As nations continue to recover from the COVID-19-induced recession, the highest inflation levels seen across the economies in more than a decade are roiling the markets.
In China, which happens to be the world’s second largest economy, factory gate prices in the month of May rose by 9% -- their fastest annual pace in over 12 years owing to surging commodity prices.
In the US, the world’s largest economy, consumer prices for May accelerated at their fastest pace in nearly 13 years as inflation pressures continued to mount in the economy.
These numbers outline the global inflation pressure at a time when central banks and the governments across the world are trying to catalyse the post-pandemic growth – having lost one good year to the pandemic. All these numbers have increased the risk of stagflation in the economies, as inflation has peaked at a time when growth has plateaued.
However, there is a silver lining here as the inflation numbers are expected to be short-lived, and it may not even lead to reactions from the central banks across the world. That is what most of the analysts and opinion-shapers are discounting for. But are they correct in their assertion?
The world’s top bankers, who control billions and trillions worth of business in Wall Street, are of different opinions. They believe that inflation is here to stay for a long time.

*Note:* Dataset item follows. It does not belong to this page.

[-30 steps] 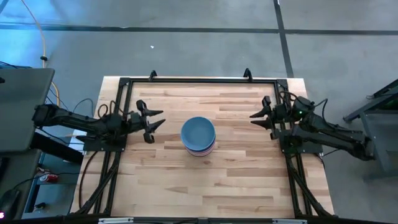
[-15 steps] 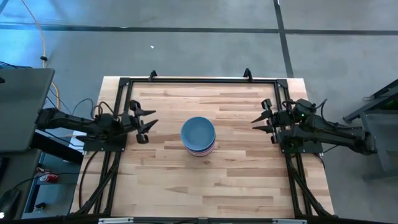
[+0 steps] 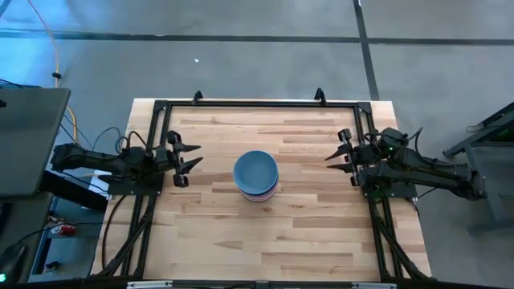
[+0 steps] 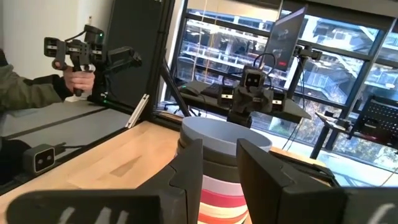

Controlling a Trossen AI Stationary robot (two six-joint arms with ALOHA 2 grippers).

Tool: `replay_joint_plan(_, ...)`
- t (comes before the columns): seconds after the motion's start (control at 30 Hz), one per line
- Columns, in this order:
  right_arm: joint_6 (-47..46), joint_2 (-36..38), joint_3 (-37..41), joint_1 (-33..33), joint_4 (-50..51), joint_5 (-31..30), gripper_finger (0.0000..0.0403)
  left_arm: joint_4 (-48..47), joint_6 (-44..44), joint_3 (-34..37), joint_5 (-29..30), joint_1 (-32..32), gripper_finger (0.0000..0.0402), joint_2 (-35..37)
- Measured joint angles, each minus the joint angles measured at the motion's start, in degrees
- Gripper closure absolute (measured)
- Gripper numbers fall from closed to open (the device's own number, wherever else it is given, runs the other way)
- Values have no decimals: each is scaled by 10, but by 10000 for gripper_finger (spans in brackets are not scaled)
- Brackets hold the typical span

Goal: Nest bowls inside each other
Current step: Return to Home Position

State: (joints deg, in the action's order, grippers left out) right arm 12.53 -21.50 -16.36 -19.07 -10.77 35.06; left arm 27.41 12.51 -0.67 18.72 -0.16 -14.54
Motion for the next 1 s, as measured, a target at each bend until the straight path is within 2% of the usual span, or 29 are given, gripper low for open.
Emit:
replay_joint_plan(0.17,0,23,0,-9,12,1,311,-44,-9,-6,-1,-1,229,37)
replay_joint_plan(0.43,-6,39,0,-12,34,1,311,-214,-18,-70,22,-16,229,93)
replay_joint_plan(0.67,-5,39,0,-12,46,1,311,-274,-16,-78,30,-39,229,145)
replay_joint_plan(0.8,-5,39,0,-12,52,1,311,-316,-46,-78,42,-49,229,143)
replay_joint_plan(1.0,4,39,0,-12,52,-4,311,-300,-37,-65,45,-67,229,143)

JPMorgan Chase & Co (NYSE:JPM), the only Wall Street bank to make it to the list of top five largest banks globally, has been “effectively stockpiling” cash and not using it to buy treasury bonds or other forms of investments because of the possibility that higher inflation will force the Federal Reserve to increase the interest rates.
To put it simply, the largest bank by assets in the US has positioned itself well to benefit from rising interest rates, which will give it a legroom to buy higher-yielding assets.

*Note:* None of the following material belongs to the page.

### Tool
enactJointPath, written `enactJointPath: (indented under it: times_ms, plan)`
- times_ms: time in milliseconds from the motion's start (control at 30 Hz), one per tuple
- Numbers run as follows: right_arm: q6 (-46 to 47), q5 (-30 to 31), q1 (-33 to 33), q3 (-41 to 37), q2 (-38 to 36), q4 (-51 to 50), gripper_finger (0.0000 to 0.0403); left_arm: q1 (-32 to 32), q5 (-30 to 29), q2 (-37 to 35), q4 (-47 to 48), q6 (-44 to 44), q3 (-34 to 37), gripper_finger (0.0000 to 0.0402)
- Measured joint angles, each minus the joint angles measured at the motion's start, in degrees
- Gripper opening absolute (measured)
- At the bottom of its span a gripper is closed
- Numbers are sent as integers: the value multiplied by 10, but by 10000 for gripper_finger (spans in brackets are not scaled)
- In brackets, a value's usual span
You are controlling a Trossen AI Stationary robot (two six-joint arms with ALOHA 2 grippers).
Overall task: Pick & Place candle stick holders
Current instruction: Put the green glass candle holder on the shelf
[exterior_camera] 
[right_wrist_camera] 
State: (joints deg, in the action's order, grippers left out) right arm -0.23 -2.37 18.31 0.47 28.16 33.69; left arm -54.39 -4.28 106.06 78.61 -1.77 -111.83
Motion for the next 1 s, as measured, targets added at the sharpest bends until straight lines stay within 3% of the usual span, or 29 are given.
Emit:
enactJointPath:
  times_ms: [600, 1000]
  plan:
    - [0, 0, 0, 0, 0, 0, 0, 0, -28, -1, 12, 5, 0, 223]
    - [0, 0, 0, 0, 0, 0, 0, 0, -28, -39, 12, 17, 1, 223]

“We have a lot of cash and capability and we’re going to be very patient, because I think you have a very good chance inflation will be more than transitory,” Jamie Dimon, longtime JPMorgan CEO, said at Morgan Stanley US Financials Conference on Monday.
“If you look at our balance sheet, we have US$500 billion in cash, we’ve actually been effectively stockpiling more and more cash waiting for opportunities to invest at higher rates,” Mr Dimon said.
Mr Dimon also expects to see higher interest rates and more inflation and assured that the bank is prepared for that.
Known as one of the most prudent CEOs on Wall Street, Mr Dimon is the latest to jump into the ongoing debate on whether the current high inflation is a result of temporary aspects of the reopening of economies (like dearth of raw materials or supply chain issues) or could it be more lasting. This has led to financial markets split into two camps – with the US Federal Reserve on side and many other private parties on the other side.
While the Fed officials have called the current spike in inflation transitory in nature, meaning temporary and short-lived. However, there is a growing chorus of voices, including that of Deutsche Bank economists and hedge fund billionaires, who have warned of consequences should the Fed ignore inflation. Till now, the central banks across the globe have reacted to inflationary trend by pausing the interest rates.
The words of Mr Dimon seem to have been echoed by James Gorman, CEO of rival Wall Street bank Morgan Stanley. On Monday, Mr Gorman said in an interview to a TV channel that he also thinks that higher inflation may be lasting in nature and that the Federal Reserve could be forced to increase the interest rates earlier than expected.
“The question is when does the Fed move? It has to move at some point, and I think the bias is more likely earlier than what the current dots suggest, rather than later, ″ Mr Gorman said.
Meanwhile, JPMorgan’s decision to pile up cash accounts for about half of the decrease in the anticipated net interest income (NII) this year, Mr Dimon added. The other half of the dip comes from lower credit card balances, he said. The bank now expects US$52.5 billion in NII in 2021, 454 basis points down from the US$55 billion-mark it anticipated in February.